# Demo for using Transformers with TydiQA

## Dataset creation

In [1]:
from datasets import load_dataset

dataset = load_dataset("copenlu/answerable_tydiqa")
train_set = dataset["train"]
validation_set = dataset["validation"]

Using custom data configuration copenlu--nlp_course_tydiqa-cceecfb5416d988a
Found cached dataset parquet (/home/gadelampe/.cache/huggingface/datasets/copenlu___parquet/copenlu--nlp_course_tydiqa-cceecfb5416d988a/0.0.0/2a3b91fbd88a2c90d1dbbb32b460cf621d31bd5b05b934492fdef7d8d6f236ec)


  0%|          | 0/2 [00:00<?, ?it/s]

In [2]:
train_set = train_set.to_pandas()
validation_set = validation_set.to_pandas()

In [3]:
languages_chosen = ["english"]#,"japanese","finnish"]

train_set = train_set[train_set['language'].isin(languages_chosen)].reset_index(drop=True)
validation_set = validation_set[validation_set['language'].isin(languages_chosen)].reset_index(drop=True)

In [4]:
def get_answerability(annotations):
    answerable = []
    for annot in annotations:
        if -1 in annot['answer_start']:
            answerable.append(0)
        else:
            answerable.append(1)
    return answerable


train_annotations = train_set['annotations'].tolist()
validation_annotations = validation_set['annotations'].tolist()


train_set['answerable'] = get_answerability(train_annotations)
validation_set['answerable'] = get_answerability(validation_annotations)
train_set.columns

Index(['question_text', 'document_title', 'language', 'annotations',
       'document_plaintext', 'document_url', 'answerable'],
      dtype='object')

In [5]:
import numpy as np

answer_text = np.empty((len(train_set), 1), dtype=object)

for i in range(len(train_set)):
    answer_text[i] = train_annotations[i]['answer_text']
train_set['answer_text'] = answer_text


answer_text = np.empty((len(validation_set), 1), dtype=object)

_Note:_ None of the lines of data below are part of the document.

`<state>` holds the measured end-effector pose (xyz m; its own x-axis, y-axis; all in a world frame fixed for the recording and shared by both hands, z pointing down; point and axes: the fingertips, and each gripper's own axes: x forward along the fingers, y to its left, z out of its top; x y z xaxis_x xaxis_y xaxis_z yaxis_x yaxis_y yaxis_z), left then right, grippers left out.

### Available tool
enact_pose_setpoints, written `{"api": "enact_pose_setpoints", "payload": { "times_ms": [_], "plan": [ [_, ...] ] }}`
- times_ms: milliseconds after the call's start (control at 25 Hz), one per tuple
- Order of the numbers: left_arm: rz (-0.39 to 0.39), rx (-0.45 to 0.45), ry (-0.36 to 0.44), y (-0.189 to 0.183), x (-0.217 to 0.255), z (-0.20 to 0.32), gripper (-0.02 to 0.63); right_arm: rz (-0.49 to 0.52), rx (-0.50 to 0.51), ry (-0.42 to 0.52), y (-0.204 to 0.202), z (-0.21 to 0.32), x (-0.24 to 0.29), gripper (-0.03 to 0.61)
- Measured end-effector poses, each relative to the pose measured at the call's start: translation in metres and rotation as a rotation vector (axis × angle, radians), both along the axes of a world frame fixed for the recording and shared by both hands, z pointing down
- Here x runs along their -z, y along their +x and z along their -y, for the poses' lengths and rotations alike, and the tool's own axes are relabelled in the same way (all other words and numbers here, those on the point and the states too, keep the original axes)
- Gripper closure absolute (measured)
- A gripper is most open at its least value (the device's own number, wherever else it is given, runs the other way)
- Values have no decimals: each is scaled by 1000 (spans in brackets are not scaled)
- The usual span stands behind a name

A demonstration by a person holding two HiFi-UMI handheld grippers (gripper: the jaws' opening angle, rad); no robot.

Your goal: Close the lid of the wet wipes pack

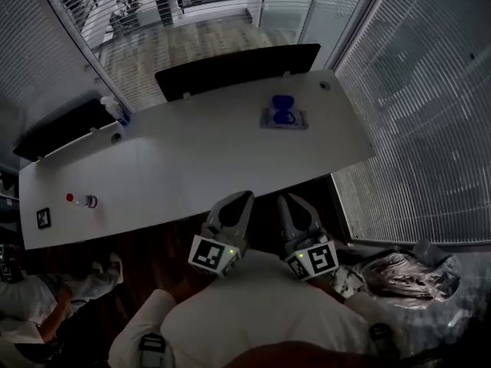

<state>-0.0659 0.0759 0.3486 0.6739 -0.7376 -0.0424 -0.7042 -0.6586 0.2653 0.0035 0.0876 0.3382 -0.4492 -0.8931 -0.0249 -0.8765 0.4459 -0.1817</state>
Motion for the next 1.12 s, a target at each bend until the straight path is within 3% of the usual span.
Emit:
{"api": "enact_pose_setpoints", "payload": {
  "times_ms": [480,1120],
  "plan": [
    [11,-44,-24,4,-9,58,611,-3,-32,-10,-2,54,-7,578],
    [21,-50,6,46,9,120,611,-9,-28,50,38,115,14,578]
  ]
}}
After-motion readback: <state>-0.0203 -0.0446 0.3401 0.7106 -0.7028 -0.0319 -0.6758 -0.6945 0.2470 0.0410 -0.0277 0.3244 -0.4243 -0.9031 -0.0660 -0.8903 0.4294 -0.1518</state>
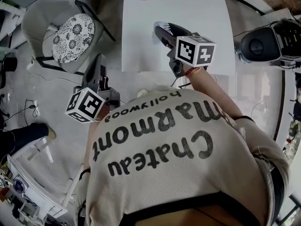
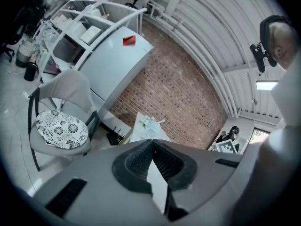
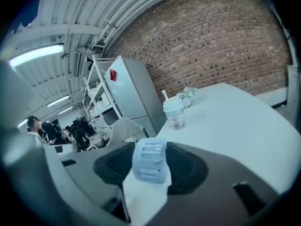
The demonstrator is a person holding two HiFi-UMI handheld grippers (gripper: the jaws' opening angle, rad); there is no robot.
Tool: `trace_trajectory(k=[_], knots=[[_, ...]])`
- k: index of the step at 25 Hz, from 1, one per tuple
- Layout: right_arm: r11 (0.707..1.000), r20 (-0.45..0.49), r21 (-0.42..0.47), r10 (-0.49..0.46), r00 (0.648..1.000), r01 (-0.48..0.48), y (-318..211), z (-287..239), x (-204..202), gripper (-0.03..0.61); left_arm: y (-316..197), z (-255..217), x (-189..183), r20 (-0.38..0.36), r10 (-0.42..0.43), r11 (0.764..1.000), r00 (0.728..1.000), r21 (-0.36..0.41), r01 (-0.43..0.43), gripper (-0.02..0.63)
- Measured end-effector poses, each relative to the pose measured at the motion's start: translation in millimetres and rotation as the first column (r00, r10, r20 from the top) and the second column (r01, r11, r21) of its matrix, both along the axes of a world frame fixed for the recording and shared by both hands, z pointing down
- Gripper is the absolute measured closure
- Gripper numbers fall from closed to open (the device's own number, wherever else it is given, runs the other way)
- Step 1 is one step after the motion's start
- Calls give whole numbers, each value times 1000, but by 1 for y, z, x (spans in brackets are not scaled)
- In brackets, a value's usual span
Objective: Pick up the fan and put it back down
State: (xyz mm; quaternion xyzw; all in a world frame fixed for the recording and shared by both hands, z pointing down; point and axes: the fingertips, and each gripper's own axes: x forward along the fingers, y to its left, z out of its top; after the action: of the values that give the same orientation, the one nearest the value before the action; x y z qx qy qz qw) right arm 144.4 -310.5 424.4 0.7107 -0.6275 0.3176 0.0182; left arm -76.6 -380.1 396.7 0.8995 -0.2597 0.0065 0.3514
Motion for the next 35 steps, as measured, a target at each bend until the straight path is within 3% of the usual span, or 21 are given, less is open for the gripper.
trace_trajectory(k=[6, 13, 23, 35], knots=[[996, 14, -11, -88, 996, 88, -23, 2, -16, 367, -2, -6, -28, 14, -107, 994, 994, 2, 107, 612], [973, 20, -28, -229, 973, 229, -36, -6, -35, 368, 19, -21, -53, 23, -254, 967, 967, -4, 254, 612], [915, 39, -30, -400, 916, 401, -34, 20, -56, 369, 72, 2, -76, 29, -450, 892, 893, -22, 451, 612], [855, 60, -64, -512, 857, 515, -30, 33, -72, 370, 102, 0, -86, 57, -548, 835, 835, -30, 550, 612]])
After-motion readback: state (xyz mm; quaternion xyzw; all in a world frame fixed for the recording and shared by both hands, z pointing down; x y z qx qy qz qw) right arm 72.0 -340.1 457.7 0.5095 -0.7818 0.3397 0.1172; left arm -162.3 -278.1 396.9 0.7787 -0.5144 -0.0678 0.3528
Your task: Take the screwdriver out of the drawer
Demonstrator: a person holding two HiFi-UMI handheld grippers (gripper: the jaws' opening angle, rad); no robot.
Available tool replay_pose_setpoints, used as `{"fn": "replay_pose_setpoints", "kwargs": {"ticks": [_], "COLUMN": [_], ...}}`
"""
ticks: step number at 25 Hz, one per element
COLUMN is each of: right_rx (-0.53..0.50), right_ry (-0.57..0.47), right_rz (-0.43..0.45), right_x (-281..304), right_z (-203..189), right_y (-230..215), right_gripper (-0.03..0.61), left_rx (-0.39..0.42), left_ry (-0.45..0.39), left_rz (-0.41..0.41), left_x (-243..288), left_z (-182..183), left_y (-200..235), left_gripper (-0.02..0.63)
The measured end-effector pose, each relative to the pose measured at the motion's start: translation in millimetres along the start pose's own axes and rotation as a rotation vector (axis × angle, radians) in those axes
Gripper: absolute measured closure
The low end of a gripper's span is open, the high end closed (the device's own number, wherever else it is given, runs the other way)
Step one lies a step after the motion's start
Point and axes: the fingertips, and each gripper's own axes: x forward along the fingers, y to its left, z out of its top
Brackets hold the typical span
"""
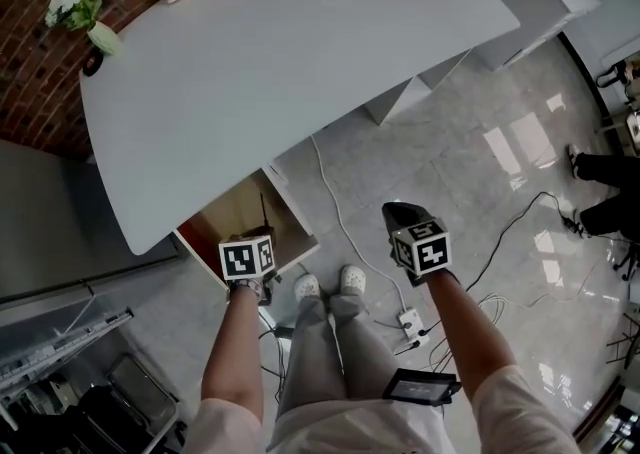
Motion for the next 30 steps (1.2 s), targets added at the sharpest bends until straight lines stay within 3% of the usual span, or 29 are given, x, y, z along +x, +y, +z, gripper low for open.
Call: {"fn": "replay_pose_setpoints", "kwargs": {"ticks": [10, 22, 30], "right_rx": [0.052, -0.095, -0.211], "right_ry": [-0.135, -0.234, -0.396], "right_rz": [0.095, 0.053, 0.014], "right_x": [-73.0, -145.5, -213.7], "right_z": [48.8, 99.9, 152.3], "right_y": [18.6, 28.2, 47.3], "right_gripper": [0.558, 0.56, 0.56], "left_rx": [0.02, 0.089, 0.14], "left_ry": [-0.123, -0.216, -0.346], "left_rz": [-0.017, -0.023, -0.041], "left_x": [-78.6, -144.3, -206.5], "left_z": [25.0, 51.8, 75.3], "left_y": [-33.2, -55.9, -74.3], "left_gripper": [0.554, 0.554, 0.552]}}
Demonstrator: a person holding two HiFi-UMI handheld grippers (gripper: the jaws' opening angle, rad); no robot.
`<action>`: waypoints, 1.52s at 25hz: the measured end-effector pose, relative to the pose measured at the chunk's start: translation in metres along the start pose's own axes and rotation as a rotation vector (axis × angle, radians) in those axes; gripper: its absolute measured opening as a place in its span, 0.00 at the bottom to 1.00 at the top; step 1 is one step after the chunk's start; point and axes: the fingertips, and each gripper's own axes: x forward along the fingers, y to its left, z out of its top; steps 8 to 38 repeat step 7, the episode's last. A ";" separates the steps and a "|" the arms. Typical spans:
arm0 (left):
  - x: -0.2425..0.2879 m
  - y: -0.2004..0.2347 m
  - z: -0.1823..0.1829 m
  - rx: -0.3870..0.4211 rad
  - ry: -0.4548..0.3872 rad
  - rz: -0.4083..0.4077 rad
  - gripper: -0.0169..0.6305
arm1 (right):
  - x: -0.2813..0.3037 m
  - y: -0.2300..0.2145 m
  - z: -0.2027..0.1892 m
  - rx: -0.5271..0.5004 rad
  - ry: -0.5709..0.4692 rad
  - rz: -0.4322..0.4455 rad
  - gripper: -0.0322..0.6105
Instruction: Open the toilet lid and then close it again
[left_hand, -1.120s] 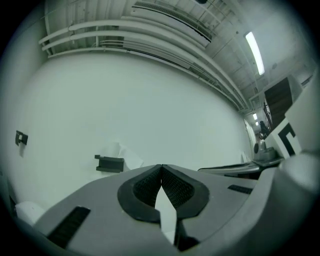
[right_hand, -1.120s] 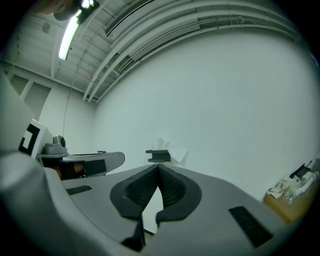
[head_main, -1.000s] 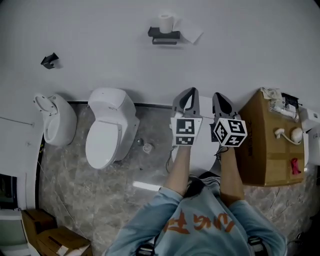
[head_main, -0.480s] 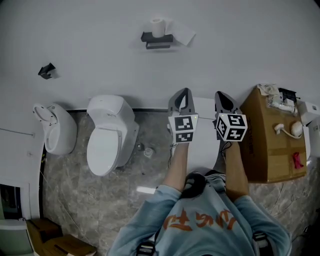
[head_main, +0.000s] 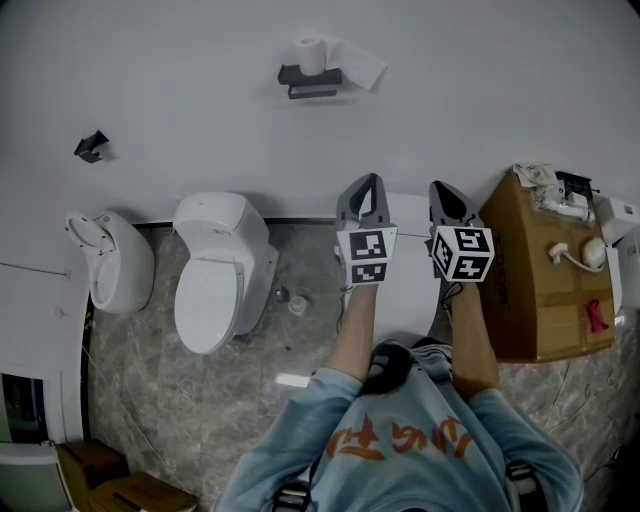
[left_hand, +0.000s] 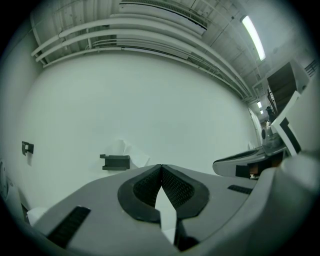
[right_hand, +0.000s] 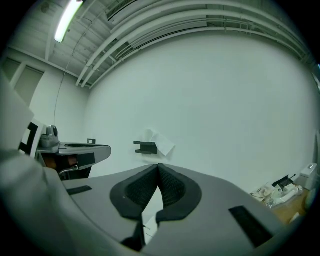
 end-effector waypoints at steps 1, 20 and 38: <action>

for i in range(len(validation_set)):
    answer_text[i] = validation_annotations[i]['answer_text']
validation_set['answer_text'] = answer_text

In [7]:
from nltk.tokenize import WordPunctTokenizer, TreebankWordTokenizer, RegexpTokenizer

punct = WordPunctTokenizer()
tree = TreebankWordTokenizer()
reg = RegexpTokenizer('\w+[\'\-+]?\w*|\[\d+\]')
# reg = RegexpTokenizer('\w+[\'\-+]?\w*|[1-9]\d{0,2}(,\d{3})*(\.\d+)?|\[\d+\]')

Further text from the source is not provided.